Pension Funds’ Asset Allocation and Participant Age: A Test of the Life-Cycle Model
Jacob Antoon Bikker
De Nederlandsche Bank; University of Utrecht - Utrecht University School of Economics
De Nederlandsche Bank
Tilburg University - Center and Faculty of Economics and Business Administration
Algemene Pensioen Groep (APG); Tilburg University - Department of Economics; Netspar; CentER, Tilburg University
August 24, 2009
This paper examines the impact of participants’ age distribution on the asset allocation of Dutch pension funds, using a unique data set of pension fund investment plans for 2007. Theory predicts a negative effect of age on (strategic) equity exposures. We observe that pension funds do indeed take the average age of their participants into account. However, the average age of active participants has been incorporated much more strongly in investment behaviour than the average ages of retired or dormant participants.
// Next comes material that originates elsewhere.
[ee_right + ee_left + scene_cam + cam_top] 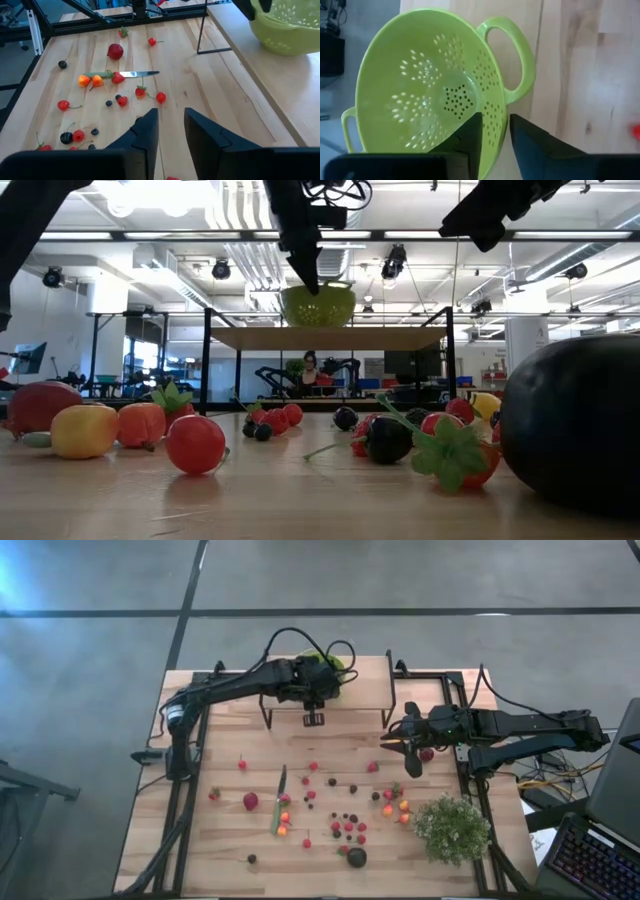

This suggests that both employers and employees, who dominate pension fund boards, tend to show more interest in active participants. A one-year higher average age in active participants leads to a significant and robust reduction in the strategic equity exposure by around 0.5 percentage point. Larger pension funds show a stronger age-equity exposure effect than smaller pension funds. This age-dependent asset allocation of pension funds aligns with the original life-cycle model by which young workers should invest more in equity than older workers because of their larger human capital. Other factors, viz. fund size, funding ratio, and average pension wealth of participants, influence equity exposure positively and significantly, in line with theory. Pension plan type and pension fund type have no significant impact.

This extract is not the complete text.